Pumilio1 haploinsufficiency leads to SCA1-like neurodegeneration by increasing wild-type Ataxin1 levels

  • Cell. 2015 Mar 12;160(6):1087-98. doi: 10.1016/j.cell.2015.02.012.
Vincenzo A Gennarino  1 Ravi K Singh  2 Joshua J White  3 Antonia De Maio  4 Kihoon Han  5 Ji-Yoen Kim  1 Paymaan Jafar-Nejad  1 Alberto di Ronza  1 Hyojin Kang  1 Layal S Sayegh  1 Thomas A Cooper  6 Harry T Orr  7 Roy V Sillitoe  8 Huda Y Zoghbi  9
Affiliations
  • 1. Department of Molecular and Human Genetics, Baylor College of Medicine, Houston, TX 77030, USA; Jan and Dan Duncan Neurological Research Institute at Texas Children's Hospital, Houston, TX 77030, USA.
  • 2. Department of Pathology and Immunology, Baylor College of Medicine, Houston, TX 77030, USA.
  • 3. Department of Pathology and Immunology, Baylor College of Medicine, Houston, TX 77030, USA; Department of Neuroscience, Baylor College of Medicine, Houston, TX 77030, USA; Jan and Dan Duncan Neurological Research Institute at Texas Children's Hospital, Houston, TX 77030, USA.
  • 4. Program in Developmental Biology, Baylor College of Medicine, Houston, TX 77030, USA; Jan and Dan Duncan Neurological Research Institute at Texas Children's Hospital, Houston, TX 77030, USA.
  • 5. Department of Molecular and Human Genetics, Baylor College of Medicine, Houston, TX 77030, USA; Howard Hughes Medical Institute, Baylor College of Medicine, Houston, TX 77030, USA; Jan and Dan Duncan Neurological Research Institute at Texas Children's Hospital, Houston, TX 77030, USA.
  • 6. Department of Pathology and Immunology, Baylor College of Medicine, Houston, TX 77030, USA; Program in Developmental Biology, Baylor College of Medicine, Houston, TX 77030, USA; Department of Molecular and Cellular Biology, Baylor College of Medicine, Houston, TX 77030, USA; Dan L. Duncan Cancer Center, Baylor College of Medicine, Houston, TX 77030, USA; Department of Molecular Physiology and Biophysics, Baylor College of Medicine, Houston, TX 77030, USA.
  • 7. Institute for Translational Neuroscience, Department of Laboratory Medicine and Pathology, University of Minnesota, Minneapolis, MN 55455, USA.
  • 8. Department of Pathology and Immunology, Baylor College of Medicine, Houston, TX 77030, USA; Department of Neuroscience, Baylor College of Medicine, Houston, TX 77030, USA; Program in Developmental Biology, Baylor College of Medicine, Houston, TX 77030, USA; Jan and Dan Duncan Neurological Research Institute at Texas Children's Hospital, Houston, TX 77030, USA.
  • 9. Department of Molecular and Human Genetics, Baylor College of Medicine, Houston, TX 77030, USA; Department of Pathology and Immunology, Baylor College of Medicine, Houston, TX 77030, USA; Program in Developmental Biology, Baylor College of Medicine, Houston, TX 77030, USA; Howard Hughes Medical Institute, Baylor College of Medicine, Houston, TX 77030, USA; Department of Pediatrics, Baylor College of Medicine, Houston, TX 77030, USA; Jan and Dan Duncan Neurological Research Institute at Texas Children's Hospital, Houston, TX 77030, USA. Electronic address: [email protected].
Abstract

Spinocerebellar ataxia type 1 (SCA1) is a paradigmatic neurodegenerative proteinopathy, in which a mutant protein (in this case, ATAXIN1) accumulates in neurons and exerts toxicity; in SCA1, this process causes progressive deterioration of motor coordination.
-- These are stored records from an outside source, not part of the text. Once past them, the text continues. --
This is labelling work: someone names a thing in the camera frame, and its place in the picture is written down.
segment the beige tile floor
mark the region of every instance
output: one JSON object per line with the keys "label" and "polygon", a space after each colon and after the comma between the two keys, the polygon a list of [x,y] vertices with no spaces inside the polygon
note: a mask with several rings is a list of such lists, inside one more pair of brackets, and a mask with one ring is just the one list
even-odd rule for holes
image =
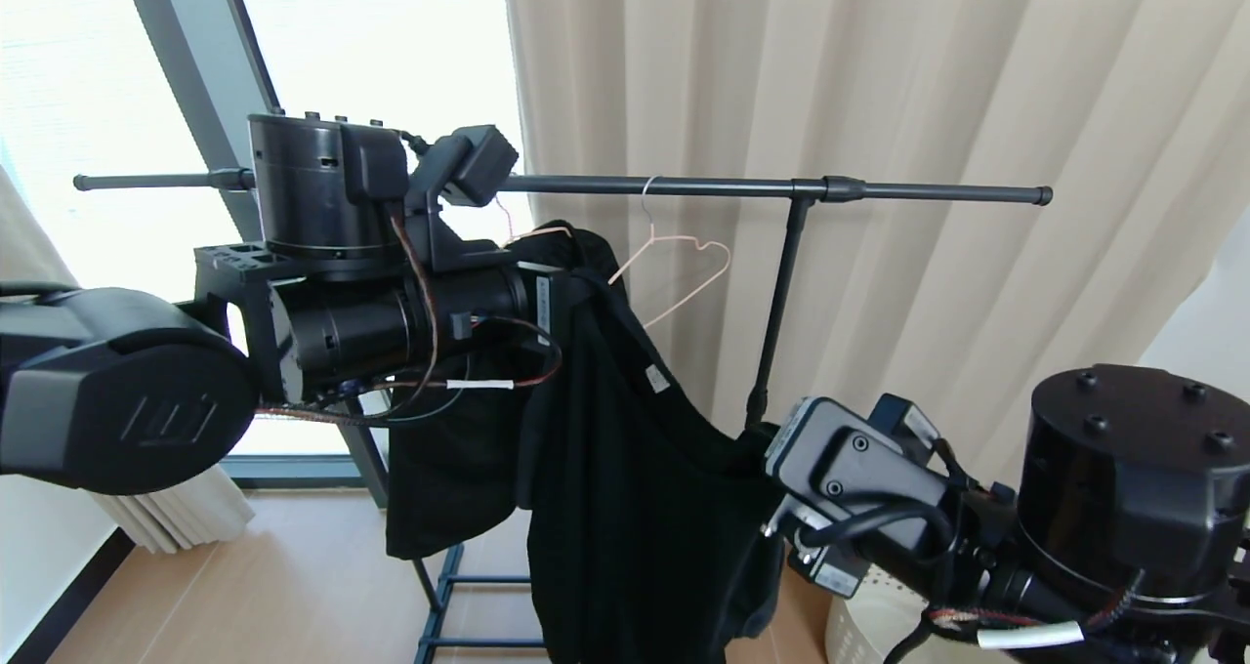
{"label": "beige tile floor", "polygon": [[[51,664],[408,664],[426,605],[411,565],[382,551],[364,491],[254,494],[241,539],[165,555],[136,549]],[[464,573],[524,574],[526,513],[465,546]],[[426,560],[432,574],[442,556]],[[524,586],[456,586],[448,635],[539,635]],[[730,664],[819,664],[829,600],[788,575],[776,619]],[[542,653],[450,649],[439,664],[544,663]]]}

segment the black clothing
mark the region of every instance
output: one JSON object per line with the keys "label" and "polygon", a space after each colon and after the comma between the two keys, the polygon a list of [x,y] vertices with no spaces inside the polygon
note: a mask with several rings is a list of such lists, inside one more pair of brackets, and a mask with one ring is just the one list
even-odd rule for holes
{"label": "black clothing", "polygon": [[[591,268],[611,276],[620,268],[611,246],[595,233],[554,220],[562,233],[514,241],[521,260],[561,269]],[[624,299],[625,286],[614,290]],[[529,353],[488,350],[469,356],[471,379],[531,376],[542,360]],[[439,365],[440,375],[462,379],[465,358]],[[405,416],[439,410],[456,391],[429,389]],[[438,554],[472,539],[516,509],[516,438],[526,390],[466,390],[430,418],[390,431],[386,553],[401,559]]]}
{"label": "black clothing", "polygon": [[625,300],[575,271],[561,373],[525,409],[534,605],[554,664],[722,663],[771,616],[782,493],[690,404]]}

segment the beige curtain
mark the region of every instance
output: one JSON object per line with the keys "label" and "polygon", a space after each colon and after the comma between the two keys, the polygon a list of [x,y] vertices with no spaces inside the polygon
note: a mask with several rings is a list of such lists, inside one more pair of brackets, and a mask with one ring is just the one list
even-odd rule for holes
{"label": "beige curtain", "polygon": [[[74,281],[4,168],[0,168],[0,280]],[[149,495],[92,498],[135,544],[152,551],[171,553],[236,538],[254,516],[242,491],[220,466]]]}
{"label": "beige curtain", "polygon": [[[1045,209],[818,205],[769,416],[919,401],[982,479],[1019,478],[1034,384],[1135,363],[1250,200],[1246,0],[509,0],[529,173],[1052,185]],[[532,199],[624,255],[638,199]],[[742,424],[785,201],[648,198],[734,248],[652,328],[695,403]],[[648,319],[721,263],[630,273]]]}

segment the laundry basket
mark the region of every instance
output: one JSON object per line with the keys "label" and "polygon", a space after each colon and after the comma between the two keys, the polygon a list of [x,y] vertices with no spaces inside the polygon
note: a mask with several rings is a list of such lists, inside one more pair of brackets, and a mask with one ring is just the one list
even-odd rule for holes
{"label": "laundry basket", "polygon": [[[920,620],[924,598],[876,566],[869,569],[855,598],[834,598],[825,629],[829,664],[881,664],[886,653]],[[998,651],[929,638],[904,664],[1006,664]]]}

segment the white wall
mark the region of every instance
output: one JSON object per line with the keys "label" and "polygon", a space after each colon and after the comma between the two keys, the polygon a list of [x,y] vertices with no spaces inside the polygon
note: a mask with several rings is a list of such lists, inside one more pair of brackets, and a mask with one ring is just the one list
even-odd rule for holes
{"label": "white wall", "polygon": [[1141,355],[1141,364],[1250,401],[1250,210],[1224,241],[1206,280]]}
{"label": "white wall", "polygon": [[116,528],[82,491],[0,476],[0,661]]}
Seeking to understand how post-translational modification of ATAXIN1 levels influences disease, we discovered that the RNA-binding protein PUMILIO1 (PUM1) not only directly regulates ATAXIN1 but also plays an unexpectedly important role in neuronal function. Loss of Pum1 caused progressive motor dysfunction and SCA1-like neurodegeneration with motor impairment, primarily by increasing Ataxin1 levels. Breeding Pum1(+/-) mice to SCA1 mice (Atxn1(154Q/+)) exacerbated disease progression, whereas breeding them to Atxn1(+/-) mice normalized Ataxin1 levels and largely rescued the Pum1(+/-) phenotype. Thus, both increased wild-type ATAXIN1 levels and PUM1 haploinsufficiency could contribute to human neurodegeneration. These results demonstrate the importance of studying post-transcriptional regulation of disease-driving proteins to reveal factors underlying neurodegenerative disease.